**EXERCISE AIM:**
Find the line with "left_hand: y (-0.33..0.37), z" in the entries below, then output every line from it down to the line with "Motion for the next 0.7", exactly and with no pictures.

**DATA EXTRACT:**
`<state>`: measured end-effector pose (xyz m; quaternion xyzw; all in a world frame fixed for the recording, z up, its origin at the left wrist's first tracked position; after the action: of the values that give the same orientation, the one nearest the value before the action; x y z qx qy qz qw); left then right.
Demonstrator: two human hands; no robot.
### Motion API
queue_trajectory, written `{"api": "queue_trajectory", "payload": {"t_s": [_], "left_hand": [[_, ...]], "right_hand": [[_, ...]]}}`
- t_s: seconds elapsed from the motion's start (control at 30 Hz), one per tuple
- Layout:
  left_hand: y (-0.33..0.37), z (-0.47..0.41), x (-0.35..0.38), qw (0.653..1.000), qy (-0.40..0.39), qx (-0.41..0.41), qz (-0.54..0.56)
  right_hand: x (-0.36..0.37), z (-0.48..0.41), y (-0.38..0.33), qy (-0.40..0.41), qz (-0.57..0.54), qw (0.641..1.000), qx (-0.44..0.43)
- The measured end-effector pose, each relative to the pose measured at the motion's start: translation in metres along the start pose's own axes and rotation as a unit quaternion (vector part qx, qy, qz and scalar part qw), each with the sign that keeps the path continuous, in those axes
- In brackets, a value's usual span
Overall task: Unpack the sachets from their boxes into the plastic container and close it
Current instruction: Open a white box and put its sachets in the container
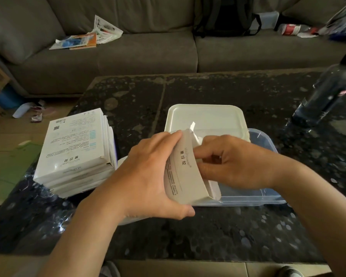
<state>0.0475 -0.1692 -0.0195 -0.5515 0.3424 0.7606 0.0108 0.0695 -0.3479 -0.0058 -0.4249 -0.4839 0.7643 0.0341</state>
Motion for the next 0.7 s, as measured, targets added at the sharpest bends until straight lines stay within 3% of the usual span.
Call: {"api": "queue_trajectory", "payload": {"t_s": [0.1,0.3,0.47,0.7], "left_hand": [[0.001,-0.001,0.001,0.999,0.007,-0.010,-0.039],[-0.007,-0.003,0.003,0.998,0.027,-0.017,-0.058],[-0.007,-0.004,0.005,0.996,0.033,-0.022,-0.078],[-0.009,-0.007,0.007,0.994,0.028,-0.036,-0.097]], "right_hand": [[0.007,-0.003,0.006,-0.005,0.052,0.998,0.031],[0.007,-0.009,0.010,0.114,0.103,0.987,0.044],[0.009,-0.012,0.017,0.144,0.122,0.981,0.052],[0.000,-0.009,0.026,0.163,-0.061,0.979,0.111]]}}
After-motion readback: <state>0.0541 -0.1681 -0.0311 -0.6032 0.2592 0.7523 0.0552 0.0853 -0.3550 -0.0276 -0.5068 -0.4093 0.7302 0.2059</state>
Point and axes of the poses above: each hand's wrist, its own z-axis away from the middle knuckle, its own x-axis out of the palm, y = z × x, the point moved 4 cm from there along -z, towards the middle knuckle, and after that the axes turned 8 degrees about -y, right-handed, at the moved point
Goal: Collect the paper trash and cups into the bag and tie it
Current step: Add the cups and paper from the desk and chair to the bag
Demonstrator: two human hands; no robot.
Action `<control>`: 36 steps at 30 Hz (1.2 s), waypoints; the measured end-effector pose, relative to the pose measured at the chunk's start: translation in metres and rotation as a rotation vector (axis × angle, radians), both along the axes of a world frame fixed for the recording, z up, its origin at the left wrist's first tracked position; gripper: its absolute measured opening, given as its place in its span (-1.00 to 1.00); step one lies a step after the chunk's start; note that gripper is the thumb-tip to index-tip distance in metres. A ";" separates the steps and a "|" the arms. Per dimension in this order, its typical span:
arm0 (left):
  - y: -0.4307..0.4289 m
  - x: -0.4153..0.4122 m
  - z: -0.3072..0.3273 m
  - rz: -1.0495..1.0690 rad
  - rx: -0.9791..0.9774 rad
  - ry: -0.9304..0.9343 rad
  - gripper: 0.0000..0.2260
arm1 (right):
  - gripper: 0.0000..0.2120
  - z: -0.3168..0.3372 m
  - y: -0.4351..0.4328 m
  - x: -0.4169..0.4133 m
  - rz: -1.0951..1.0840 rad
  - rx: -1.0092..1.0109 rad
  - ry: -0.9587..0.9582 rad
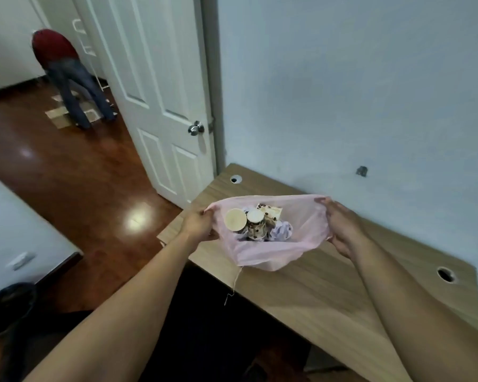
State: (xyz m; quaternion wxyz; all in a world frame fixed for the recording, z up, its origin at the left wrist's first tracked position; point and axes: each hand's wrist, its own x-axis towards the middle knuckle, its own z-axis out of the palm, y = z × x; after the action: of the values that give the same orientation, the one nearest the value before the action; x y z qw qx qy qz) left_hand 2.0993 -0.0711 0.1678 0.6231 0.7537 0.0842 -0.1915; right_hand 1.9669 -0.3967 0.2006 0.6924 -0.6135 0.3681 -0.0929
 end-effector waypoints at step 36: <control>0.389 -0.113 -0.053 -0.768 0.633 -0.358 -0.70 | -0.65 -0.119 0.385 -0.181 0.165 -0.194 0.294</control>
State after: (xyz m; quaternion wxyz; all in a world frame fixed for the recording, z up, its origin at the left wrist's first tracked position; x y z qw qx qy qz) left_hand 1.9860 0.3179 0.1143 0.2546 0.9025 -0.2518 -0.2393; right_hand 1.7857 -0.0118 0.0811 0.5739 -0.7126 0.4031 0.0198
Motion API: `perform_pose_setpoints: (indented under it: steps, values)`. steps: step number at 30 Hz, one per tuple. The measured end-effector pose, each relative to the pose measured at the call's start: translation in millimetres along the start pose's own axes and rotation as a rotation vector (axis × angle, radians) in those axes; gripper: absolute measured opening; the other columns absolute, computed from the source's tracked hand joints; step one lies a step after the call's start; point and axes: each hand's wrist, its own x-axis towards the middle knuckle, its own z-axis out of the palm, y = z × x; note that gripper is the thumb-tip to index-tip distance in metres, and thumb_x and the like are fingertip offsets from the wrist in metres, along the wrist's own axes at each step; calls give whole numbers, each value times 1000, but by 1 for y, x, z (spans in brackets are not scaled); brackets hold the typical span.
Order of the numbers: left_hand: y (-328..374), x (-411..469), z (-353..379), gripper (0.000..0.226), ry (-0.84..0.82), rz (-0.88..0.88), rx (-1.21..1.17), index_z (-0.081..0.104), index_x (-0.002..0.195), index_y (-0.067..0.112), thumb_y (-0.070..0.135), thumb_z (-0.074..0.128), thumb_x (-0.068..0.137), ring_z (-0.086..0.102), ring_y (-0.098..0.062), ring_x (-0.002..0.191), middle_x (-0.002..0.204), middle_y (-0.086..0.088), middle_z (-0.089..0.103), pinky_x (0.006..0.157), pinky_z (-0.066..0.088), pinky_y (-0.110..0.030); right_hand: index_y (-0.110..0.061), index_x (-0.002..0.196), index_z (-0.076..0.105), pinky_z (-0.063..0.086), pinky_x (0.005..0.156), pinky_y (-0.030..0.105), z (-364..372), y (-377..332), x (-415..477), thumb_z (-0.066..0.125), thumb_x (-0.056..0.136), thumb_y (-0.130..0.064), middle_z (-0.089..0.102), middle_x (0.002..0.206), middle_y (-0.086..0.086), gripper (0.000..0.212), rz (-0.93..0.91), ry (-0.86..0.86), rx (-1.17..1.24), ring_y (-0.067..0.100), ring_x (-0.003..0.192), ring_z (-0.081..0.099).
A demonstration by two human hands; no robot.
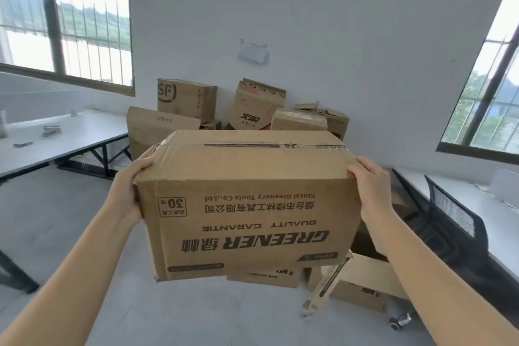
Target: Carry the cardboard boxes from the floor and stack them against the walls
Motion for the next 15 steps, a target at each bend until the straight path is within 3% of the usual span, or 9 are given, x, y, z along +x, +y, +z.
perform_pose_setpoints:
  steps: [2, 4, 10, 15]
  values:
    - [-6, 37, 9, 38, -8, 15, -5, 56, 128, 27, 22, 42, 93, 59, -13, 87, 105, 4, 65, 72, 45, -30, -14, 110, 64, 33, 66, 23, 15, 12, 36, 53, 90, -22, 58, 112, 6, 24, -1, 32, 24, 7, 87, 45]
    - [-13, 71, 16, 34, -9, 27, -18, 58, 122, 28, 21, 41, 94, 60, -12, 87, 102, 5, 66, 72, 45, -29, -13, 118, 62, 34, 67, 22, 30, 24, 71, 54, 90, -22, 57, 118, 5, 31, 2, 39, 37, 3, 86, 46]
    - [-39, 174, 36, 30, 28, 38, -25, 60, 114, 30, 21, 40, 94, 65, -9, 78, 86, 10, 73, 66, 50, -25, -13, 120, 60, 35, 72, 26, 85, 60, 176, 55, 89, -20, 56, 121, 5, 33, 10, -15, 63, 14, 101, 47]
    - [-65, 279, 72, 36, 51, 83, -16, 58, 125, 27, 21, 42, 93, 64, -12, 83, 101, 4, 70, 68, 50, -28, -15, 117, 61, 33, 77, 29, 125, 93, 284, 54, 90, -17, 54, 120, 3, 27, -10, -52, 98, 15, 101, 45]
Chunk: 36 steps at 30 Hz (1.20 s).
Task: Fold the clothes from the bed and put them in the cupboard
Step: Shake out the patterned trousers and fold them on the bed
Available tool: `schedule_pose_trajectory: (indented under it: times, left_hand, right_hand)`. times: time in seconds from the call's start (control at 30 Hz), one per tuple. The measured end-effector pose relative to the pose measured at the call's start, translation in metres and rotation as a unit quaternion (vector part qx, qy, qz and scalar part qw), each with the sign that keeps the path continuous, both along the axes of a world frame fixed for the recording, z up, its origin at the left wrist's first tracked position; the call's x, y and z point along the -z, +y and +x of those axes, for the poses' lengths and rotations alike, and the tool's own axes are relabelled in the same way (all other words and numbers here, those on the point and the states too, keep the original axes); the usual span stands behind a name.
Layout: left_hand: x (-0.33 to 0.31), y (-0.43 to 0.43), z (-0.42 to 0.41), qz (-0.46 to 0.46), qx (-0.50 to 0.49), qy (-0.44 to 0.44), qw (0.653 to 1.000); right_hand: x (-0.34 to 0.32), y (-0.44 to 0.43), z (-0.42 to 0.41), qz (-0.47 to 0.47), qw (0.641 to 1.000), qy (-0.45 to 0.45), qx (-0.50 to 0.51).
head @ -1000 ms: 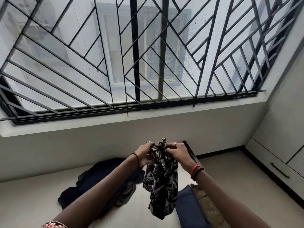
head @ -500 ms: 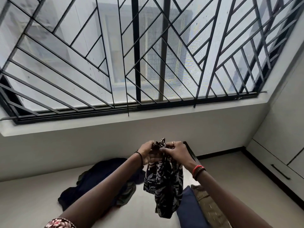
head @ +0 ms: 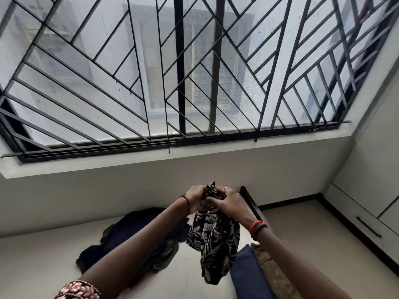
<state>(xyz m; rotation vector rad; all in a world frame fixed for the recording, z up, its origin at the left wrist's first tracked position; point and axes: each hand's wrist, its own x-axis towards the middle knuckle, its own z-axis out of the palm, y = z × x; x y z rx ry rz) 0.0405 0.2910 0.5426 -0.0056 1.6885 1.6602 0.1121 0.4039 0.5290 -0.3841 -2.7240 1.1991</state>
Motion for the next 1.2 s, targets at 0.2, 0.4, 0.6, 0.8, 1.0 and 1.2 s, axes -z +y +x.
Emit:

**OUTPUT:**
  left_hand: y (-0.33..0.37), z (-0.47..0.41), x (-0.35..0.38), qw (0.653..1.000), qy (-0.40..0.39), qx (-0.41..0.41), qz (-0.54..0.56)
  right_hand: x (-0.36..0.37), z (-0.48..0.41), y (-0.38..0.33), qy (-0.40..0.41), qz (-0.57..0.54), qw (0.641..1.000), qx (-0.44..0.43)
- The measured end-effector pose, each relative to the pose measured at the motion's start: translation in metres along the start pose's own axes and rotation as a unit quaternion (vector part qx, qy, qz and scalar part qw), each with the sign that keeps the path continuous, in those axes
- In brackets, a value's usual span
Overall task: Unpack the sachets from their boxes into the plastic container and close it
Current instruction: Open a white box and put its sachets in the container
<state>0.0475 -0.1692 -0.0195 -0.5515 0.3424 0.7606 0.0108 0.0695 -0.3479 -0.0058 -0.4249 -0.4839 0.7643 0.0341</state>
Motion for the next 0.7 s, as measured, targets added at the sharpest bends until straight lines stay within 3% of the usual span.

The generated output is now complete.